Thursday, September 27, 2012


So I'm watching an episode of King Of Queens that was probably first broadcast in 1956, and the Heffernans are having some trouble with the next door neighbours. I recognise the gentleman neighbour as one Walter White, or at least I think it's him.

He doesn't have a beard, he doesn't have a shaved head, and he has no discernible sense of menace about his person but I know that it's him.

I take to my phone and Google myself up Bryan Cranston's IMDB page and it was him alright, before the meth and the madness took to him, but I sit through it for the end credits anyway. I don't mind King Of Queens and I need the closure of his name to the theme music.

Instead, infuckingstead, Comedy Central decide to eschew the credits and vomit up a promo starring Ashton Kutcher and the formerly fat half man. No closure. Even though I know it was Bryan Cranston I feel denied the last percent of my tiny piece of trivia because channel 134 must always... be... closing.
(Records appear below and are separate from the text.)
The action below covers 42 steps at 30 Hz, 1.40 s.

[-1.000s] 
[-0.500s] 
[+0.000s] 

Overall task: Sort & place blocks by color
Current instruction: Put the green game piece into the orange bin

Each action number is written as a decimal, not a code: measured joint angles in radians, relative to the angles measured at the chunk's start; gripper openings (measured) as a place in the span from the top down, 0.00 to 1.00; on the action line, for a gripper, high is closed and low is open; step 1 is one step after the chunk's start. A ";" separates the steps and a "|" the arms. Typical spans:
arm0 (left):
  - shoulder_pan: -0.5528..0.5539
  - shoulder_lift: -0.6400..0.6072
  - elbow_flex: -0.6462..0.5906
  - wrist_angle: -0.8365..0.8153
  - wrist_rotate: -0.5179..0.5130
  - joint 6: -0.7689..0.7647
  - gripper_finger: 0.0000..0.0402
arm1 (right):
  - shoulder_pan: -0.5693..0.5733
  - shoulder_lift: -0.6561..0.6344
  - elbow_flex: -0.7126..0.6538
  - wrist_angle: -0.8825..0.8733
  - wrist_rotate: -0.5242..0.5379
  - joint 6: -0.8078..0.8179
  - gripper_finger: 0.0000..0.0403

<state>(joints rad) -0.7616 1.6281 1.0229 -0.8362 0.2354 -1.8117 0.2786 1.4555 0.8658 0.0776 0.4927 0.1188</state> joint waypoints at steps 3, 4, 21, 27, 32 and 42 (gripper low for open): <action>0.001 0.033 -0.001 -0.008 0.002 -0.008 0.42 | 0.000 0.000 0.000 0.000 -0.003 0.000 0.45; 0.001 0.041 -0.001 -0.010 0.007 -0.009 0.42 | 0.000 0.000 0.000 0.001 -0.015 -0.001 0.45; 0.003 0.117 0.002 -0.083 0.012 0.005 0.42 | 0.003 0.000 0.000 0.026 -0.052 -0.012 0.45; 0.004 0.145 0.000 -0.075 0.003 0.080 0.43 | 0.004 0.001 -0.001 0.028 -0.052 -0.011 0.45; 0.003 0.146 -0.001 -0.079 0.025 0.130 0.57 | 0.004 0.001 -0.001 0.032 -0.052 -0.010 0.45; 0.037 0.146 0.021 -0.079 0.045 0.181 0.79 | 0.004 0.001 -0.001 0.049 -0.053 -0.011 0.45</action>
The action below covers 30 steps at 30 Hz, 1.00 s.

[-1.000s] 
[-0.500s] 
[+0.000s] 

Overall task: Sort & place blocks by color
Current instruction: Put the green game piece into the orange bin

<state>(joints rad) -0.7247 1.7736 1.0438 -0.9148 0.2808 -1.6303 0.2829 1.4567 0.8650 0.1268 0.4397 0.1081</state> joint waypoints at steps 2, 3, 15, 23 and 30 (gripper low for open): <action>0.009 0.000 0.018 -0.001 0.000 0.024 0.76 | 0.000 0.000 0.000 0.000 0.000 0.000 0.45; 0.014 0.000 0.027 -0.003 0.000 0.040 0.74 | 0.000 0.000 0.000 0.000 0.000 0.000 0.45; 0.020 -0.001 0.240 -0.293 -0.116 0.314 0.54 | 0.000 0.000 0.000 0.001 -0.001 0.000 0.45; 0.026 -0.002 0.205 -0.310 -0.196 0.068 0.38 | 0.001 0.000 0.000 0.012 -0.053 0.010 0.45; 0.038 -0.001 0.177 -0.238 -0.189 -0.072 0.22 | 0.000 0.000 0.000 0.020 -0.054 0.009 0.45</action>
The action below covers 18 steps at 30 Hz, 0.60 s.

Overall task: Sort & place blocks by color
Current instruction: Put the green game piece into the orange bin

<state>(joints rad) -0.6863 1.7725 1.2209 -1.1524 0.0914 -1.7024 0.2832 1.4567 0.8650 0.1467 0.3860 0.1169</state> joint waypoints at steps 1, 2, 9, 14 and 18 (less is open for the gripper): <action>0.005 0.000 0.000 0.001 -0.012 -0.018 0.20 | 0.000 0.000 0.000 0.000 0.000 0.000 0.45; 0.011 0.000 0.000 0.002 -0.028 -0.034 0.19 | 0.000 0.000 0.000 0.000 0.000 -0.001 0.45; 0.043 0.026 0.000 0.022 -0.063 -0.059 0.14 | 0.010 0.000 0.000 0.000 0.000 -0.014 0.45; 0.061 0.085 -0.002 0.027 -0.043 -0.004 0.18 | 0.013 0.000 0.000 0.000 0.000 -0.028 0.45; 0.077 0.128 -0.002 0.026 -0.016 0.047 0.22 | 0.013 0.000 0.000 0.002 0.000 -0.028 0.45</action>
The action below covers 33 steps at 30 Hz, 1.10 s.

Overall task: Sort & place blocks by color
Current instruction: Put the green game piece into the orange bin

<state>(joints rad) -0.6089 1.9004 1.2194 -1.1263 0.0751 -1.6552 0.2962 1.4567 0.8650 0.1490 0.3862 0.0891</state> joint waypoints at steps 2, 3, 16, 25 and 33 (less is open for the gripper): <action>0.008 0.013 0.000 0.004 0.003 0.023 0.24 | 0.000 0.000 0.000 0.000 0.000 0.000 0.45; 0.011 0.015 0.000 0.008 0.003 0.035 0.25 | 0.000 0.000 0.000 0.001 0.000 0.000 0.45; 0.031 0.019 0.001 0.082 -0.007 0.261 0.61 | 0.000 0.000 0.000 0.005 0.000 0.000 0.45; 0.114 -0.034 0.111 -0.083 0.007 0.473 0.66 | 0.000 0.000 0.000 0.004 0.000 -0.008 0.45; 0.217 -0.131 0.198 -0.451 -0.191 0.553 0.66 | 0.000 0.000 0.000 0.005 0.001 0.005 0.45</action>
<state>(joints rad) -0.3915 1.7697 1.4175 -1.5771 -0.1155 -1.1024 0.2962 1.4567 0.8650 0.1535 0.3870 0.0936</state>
ABC. They must always be selling and I get a little bit of sick in the stomach at the fact that...

a) I'm wasting a pretty good day off


b) I've finally thought up a blog to write that has to begin like a bad '80s comedy routine, but ultimately ends up even less funny and more pointless than something that stars Ashton Kutcher and a formerly thickened half man.

If I didn't lose you, what's left of you, in the first three words of this entry I am very glad and I'm grateful, and I want you to spare a thought for me this coming weekend as I become a man who walks into a bar, and out of that bar, and into the next one on a stag trail in Galway.

I won't need direction as I've done it all before, to the top degree of shitawful hungoverness, so this time I'm not drinking.

I'm sticking to the Smithwicks and the world won't seem so gloomy come the break of Monday morning.

Fógra: Can I flog all Irish people who use the word 'douchebag'?


Kath Lockett said...

I can proudly say that I've never sat through an entire episode of Two and a Half Men.

As for 'douche bag,' dare I admit that I still crack up at - and regularly buy the aptly named 'Jovial Douche' shower gel for whenever we have guests.

Radge said...

You do dare admit that, I've been to known to give it a mild chuckle myself (when nobody's looking).